The System suitcase is one of two principal files comprising the classic Mac OS from the original release to OS 9.2.2, the other being the Macintosh Finder. The suitcase is located in the System Folder along with the Finder file and contains keyboard layouts, FKEY resources, sounds, and in System 6, bitmap fonts, and Desk Accessories. In versions released up to and including System 6, the Font/DA Mover has to be used to move these into or out of the System suitcase.
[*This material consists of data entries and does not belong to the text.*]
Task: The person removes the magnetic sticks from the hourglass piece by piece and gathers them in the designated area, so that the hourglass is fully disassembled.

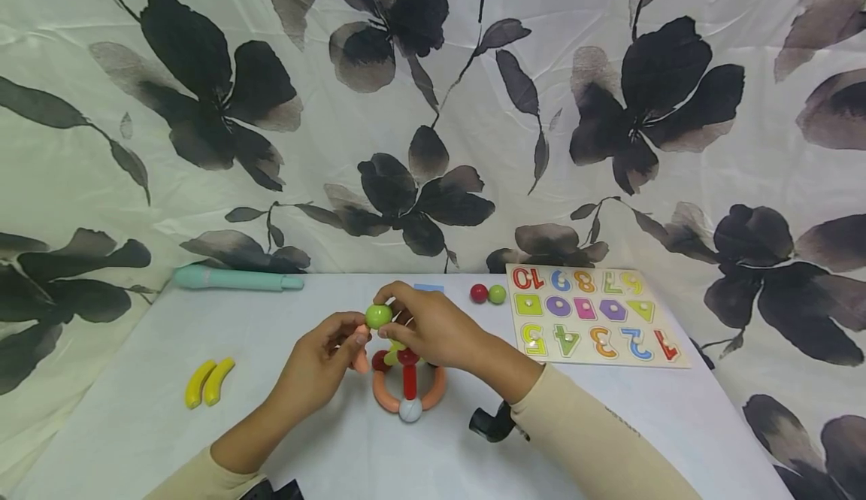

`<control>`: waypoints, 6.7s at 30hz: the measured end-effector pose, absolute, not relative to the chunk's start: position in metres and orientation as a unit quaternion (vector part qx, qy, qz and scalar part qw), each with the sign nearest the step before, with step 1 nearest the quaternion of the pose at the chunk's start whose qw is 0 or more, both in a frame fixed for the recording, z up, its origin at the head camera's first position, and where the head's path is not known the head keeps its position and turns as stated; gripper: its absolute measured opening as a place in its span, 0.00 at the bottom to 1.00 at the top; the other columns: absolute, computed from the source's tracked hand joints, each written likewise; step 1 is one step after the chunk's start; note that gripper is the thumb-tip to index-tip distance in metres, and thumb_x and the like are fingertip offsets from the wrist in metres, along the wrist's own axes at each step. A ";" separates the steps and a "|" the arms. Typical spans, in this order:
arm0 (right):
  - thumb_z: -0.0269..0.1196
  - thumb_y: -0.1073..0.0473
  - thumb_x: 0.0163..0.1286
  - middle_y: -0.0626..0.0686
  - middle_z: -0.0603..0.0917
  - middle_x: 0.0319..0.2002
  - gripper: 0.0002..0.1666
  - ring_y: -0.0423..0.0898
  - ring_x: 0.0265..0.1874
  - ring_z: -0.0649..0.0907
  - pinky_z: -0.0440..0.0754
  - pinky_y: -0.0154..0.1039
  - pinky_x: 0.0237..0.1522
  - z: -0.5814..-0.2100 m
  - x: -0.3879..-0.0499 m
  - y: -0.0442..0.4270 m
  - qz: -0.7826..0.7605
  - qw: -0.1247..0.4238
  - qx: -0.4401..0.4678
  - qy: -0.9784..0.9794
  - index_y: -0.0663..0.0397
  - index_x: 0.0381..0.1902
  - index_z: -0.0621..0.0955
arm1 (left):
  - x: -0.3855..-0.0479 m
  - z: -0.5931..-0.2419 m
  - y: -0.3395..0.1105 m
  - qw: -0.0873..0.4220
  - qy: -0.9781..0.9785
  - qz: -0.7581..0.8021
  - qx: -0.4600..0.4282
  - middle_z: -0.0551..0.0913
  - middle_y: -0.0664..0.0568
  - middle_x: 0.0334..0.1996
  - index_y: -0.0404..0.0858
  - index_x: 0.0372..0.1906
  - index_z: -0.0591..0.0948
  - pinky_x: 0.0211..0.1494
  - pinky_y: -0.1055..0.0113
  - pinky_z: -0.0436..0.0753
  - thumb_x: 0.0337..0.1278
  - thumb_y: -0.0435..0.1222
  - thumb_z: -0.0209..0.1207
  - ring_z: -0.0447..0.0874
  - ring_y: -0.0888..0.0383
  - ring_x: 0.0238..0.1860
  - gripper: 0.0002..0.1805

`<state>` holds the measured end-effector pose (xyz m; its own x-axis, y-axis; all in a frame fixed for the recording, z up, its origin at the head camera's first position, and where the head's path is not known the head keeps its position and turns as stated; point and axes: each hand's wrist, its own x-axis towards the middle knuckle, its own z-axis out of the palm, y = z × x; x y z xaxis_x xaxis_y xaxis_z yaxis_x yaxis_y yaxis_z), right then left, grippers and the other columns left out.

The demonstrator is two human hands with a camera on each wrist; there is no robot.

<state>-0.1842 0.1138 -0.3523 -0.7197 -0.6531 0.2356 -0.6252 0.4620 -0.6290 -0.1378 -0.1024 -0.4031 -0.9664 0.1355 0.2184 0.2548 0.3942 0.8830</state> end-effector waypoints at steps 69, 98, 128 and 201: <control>0.71 0.60 0.69 0.44 0.84 0.46 0.25 0.39 0.46 0.84 0.84 0.32 0.46 -0.357 -0.175 0.122 -0.391 0.028 -0.343 0.854 0.47 0.60 0.74 | -0.148 -0.437 -0.340 -0.050 -0.959 -0.269 0.078 0.84 0.35 0.43 0.28 0.60 0.81 0.33 0.60 0.70 0.75 0.45 0.57 0.77 0.46 0.37 0.25; 0.70 0.59 0.70 0.44 0.85 0.46 0.25 0.40 0.47 0.84 0.83 0.32 0.48 -0.357 -0.177 0.123 -0.387 0.021 -0.350 0.853 0.48 0.60 0.73 | -0.135 -0.409 -0.226 0.127 -0.955 -0.264 -0.049 0.82 0.33 0.53 0.31 0.59 0.82 0.53 0.38 0.78 0.68 0.37 0.65 0.80 0.35 0.52 0.20; 0.70 0.60 0.70 0.44 0.83 0.47 0.24 0.40 0.47 0.84 0.84 0.35 0.48 -0.360 -0.176 0.124 -0.394 -0.004 -0.365 0.844 0.50 0.60 0.74 | -0.149 -0.433 -0.064 0.033 -0.851 -0.501 -0.155 0.87 0.60 0.37 0.46 0.48 0.85 0.37 0.63 0.81 0.67 0.40 0.66 0.84 0.55 0.38 0.08; 0.70 0.59 0.67 0.59 0.84 0.48 0.23 0.58 0.51 0.81 0.77 0.57 0.56 -0.446 -0.234 0.252 -0.324 -0.006 -0.044 0.945 0.61 0.57 0.80 | -0.150 -0.432 -0.064 0.028 -0.871 -0.469 -0.142 0.85 0.61 0.32 0.44 0.42 0.85 0.31 0.67 0.78 0.61 0.44 0.71 0.77 0.58 0.31 0.11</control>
<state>-0.2342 0.2520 -0.4462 -0.9960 -0.0793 0.0403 -0.0873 0.7865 -0.6114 -0.1504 -0.0639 -0.4320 -0.9583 0.2204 0.1821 0.2734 0.5196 0.8095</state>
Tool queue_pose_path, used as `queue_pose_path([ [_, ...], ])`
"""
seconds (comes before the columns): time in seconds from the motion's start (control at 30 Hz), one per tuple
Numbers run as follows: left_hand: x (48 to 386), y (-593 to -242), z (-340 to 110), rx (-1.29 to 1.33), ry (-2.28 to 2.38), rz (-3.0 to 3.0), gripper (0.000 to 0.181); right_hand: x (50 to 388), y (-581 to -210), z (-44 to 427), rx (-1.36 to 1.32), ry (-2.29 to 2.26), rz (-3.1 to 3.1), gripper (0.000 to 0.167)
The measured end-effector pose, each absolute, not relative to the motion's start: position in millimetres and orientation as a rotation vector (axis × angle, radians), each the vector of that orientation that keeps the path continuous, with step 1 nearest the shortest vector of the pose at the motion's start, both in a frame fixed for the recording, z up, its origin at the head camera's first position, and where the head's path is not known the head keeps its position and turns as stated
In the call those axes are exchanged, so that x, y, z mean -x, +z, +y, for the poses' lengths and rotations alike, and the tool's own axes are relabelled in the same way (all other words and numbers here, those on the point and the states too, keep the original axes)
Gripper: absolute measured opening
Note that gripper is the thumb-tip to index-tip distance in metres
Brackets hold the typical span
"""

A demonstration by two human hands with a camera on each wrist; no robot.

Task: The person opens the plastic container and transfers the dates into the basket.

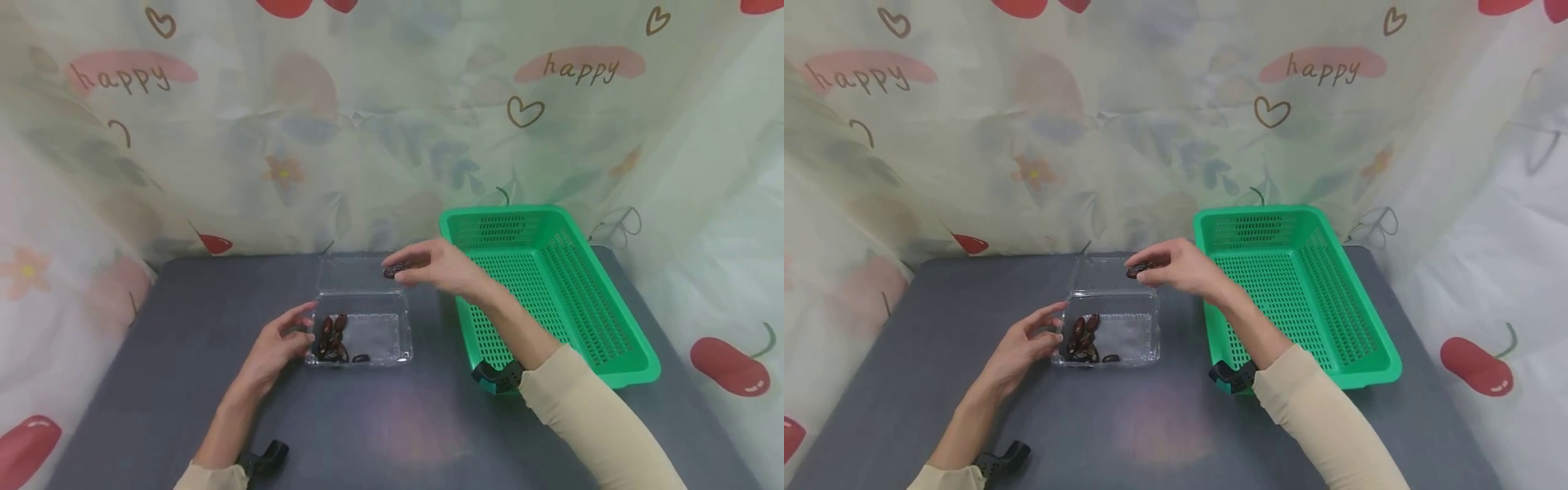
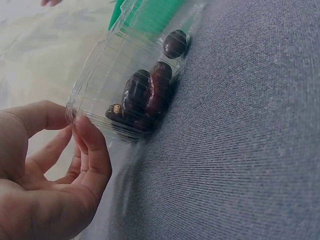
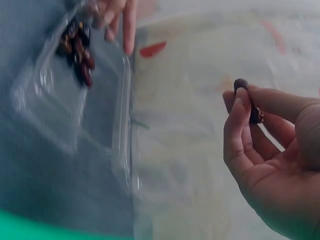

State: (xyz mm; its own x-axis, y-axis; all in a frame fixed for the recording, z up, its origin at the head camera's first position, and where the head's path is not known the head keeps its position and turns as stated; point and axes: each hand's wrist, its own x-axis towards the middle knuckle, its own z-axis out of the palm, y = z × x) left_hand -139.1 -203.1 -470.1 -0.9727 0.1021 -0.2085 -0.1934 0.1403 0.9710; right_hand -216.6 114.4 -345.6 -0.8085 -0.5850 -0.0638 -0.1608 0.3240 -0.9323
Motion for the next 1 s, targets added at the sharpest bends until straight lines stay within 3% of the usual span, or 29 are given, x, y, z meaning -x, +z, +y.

During the development System 7 and subsequent releases, many of the user-serviceable items stored in the System suitcase were moved into separate folders. For System 7, individual file types can contain these resources, allowing sounds, fonts, and desk accessories to be moved into separate files, and the Finder can open and modify the contents of such files.  Opening a sound file causes the Finder to play the sound, opening a font shows a preview of the font being used, and the operating system treats Desk Accessories as if they were applications. Along with the Control Panels folder, Desk Accessories are located in the Apple Menu Items folder. System 7.1 includes the Fonts folder, which loads all resources (including fonts) contained in font files or font suitcases found within the Fonts folder as if they were part of the System suitcase.

Easter eggs 

In System 6, the string "Help! Help! We're being held prisoner in a system software factory!" appears in the data fork of the System file.  During System 7 development, it was updated to "Help! Help! We're still being held prisoner in a system software factory!". Later versions of System 7 contain other variations of the message. A list of credits also follows in each case.